Por primera vez borré mis inseguridades de lo más profundo de mi cerebro y pude concentrarme solo en ser feliz durante el viaje a Panamá. Al parecer, lo más importante ya se había hecho: la familia Pellicer había reorganizado su entramado empresarial y el dinero había pasado de unas sociedades a otras. Además, Clara había desaparecido de los documentos oficiales y, por tanto, podía estar más relajada.

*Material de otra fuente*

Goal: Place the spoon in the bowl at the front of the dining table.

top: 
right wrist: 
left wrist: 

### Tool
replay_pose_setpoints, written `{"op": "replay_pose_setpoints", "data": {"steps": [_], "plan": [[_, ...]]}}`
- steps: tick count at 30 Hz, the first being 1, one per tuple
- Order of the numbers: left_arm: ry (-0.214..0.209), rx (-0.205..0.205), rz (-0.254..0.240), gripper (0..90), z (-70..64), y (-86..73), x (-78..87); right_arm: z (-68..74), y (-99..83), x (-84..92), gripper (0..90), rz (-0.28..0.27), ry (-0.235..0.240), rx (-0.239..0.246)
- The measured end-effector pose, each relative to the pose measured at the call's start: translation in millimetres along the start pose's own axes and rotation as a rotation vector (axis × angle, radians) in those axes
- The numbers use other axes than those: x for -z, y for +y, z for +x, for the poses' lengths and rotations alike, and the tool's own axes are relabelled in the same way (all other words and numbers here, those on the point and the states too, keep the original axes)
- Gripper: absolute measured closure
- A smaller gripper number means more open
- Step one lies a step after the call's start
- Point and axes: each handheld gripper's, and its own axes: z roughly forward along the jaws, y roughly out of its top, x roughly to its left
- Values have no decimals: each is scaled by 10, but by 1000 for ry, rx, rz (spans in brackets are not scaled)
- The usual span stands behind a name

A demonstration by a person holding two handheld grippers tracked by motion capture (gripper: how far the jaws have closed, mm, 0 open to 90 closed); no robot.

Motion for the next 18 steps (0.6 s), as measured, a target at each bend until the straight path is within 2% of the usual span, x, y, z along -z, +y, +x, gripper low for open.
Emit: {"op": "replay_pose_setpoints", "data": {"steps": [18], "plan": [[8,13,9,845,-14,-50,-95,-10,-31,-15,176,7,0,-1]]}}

De camino al hotel después de la última visita, iba pensando en cómo entrenar, aunque solo nos quedaran dos días en Panamá. Clara tenía otro pensamiento en su cabeza. Y me lo planteó justo cuando yo me bajaba del taxi y cuando era evidente que ella no lo iba a hacer.
—Lo siento. Tengo que hacer un recado. Prepárate porque esta noche nos vamos a casa. He conseguido adelantar el vuelo. Pero me queda por arreglar un pequeño problema de un amigo. A mediodía nos vemos en el restaurante del hotel y comeremos con ese amigo. ¿Te parece bien?
Y Clara Pellicer desapareció de mi vista con la misma velocidad con la que había sembrado un torbellino de dudas. Había costumbres que no cambiaban.
Llegué puntual a la cita en el coqueto restaurante del hotel. La mesa había sido decorada con esmero: mantel de tela tan fina como blanca y servilletas de un color beis especialmente elegante. No había ninguna cara familiar, así que opté por sentarme en una mesa con buenas vistas, pedir una botella de agua con gas y limitarme a esperar. La tardanza de Clara fue breve. Un par de minutos más tarde aparecía en el salón. Su rostro desprendía felicidad en esa mañana y su sonrisa era capaz de iluminar todo el salón.
—Perdona el retraso, Lucas. ¿No llegó nuestro invitado?
—No. Bueno, tampoco te lo puedo confirmar. No sé quién es.
—Lucas, por favor, claro que sabes quién es.
—Vale. Sé quién es… si me dices el nombre.
—De verdad, ¿tengo que dártelo todo mascadito? ¿No lo adivinas?
Negué con la cabeza. Los golpes de efecto de Clara me sacaban de quicio y ya intuía que algo en aquella adivinanza no me iba a sentar bien.
—Verás, nuestro amigo me pidió ayuda. Tiene dinero y no quiere depositarlo en España. Por un lado, empieza a ver los problemas del pinchazo de la burbuja y tiene miedo de una quiebra bancaria. Además, ese dinero… cómo te lo digo, es dinero de empresas extranjeras y que no ha pasado por España… —Clara se tomó unos segundos para pensar sus palabras—. Es un poco complejo y, al mismo tiempo, es demasiado fácil: no quiere pagar impuestos.
—Me estás generando estrés. ¿Quién es? —pregunté temiéndome lo peor.
—Nuestro amigo necesita un lugar donde colocar ese dinero
—replicó Clara ignorando mi pregunta—. Y le he ayudado con mis contactos aquí. Todos hemos salido ganando. También tú.
—¿También yo?
—Sí, también tú. Por cierto, hablando del rey de Roma.
Sorprendido por las palabras de Clara y el cariz que había tomado la conversación, me di la vuelta y vi cómo en el restaurante había entrado… José Luis Calasanz, mi jefe y mánager del equipo ciclista Gigaset.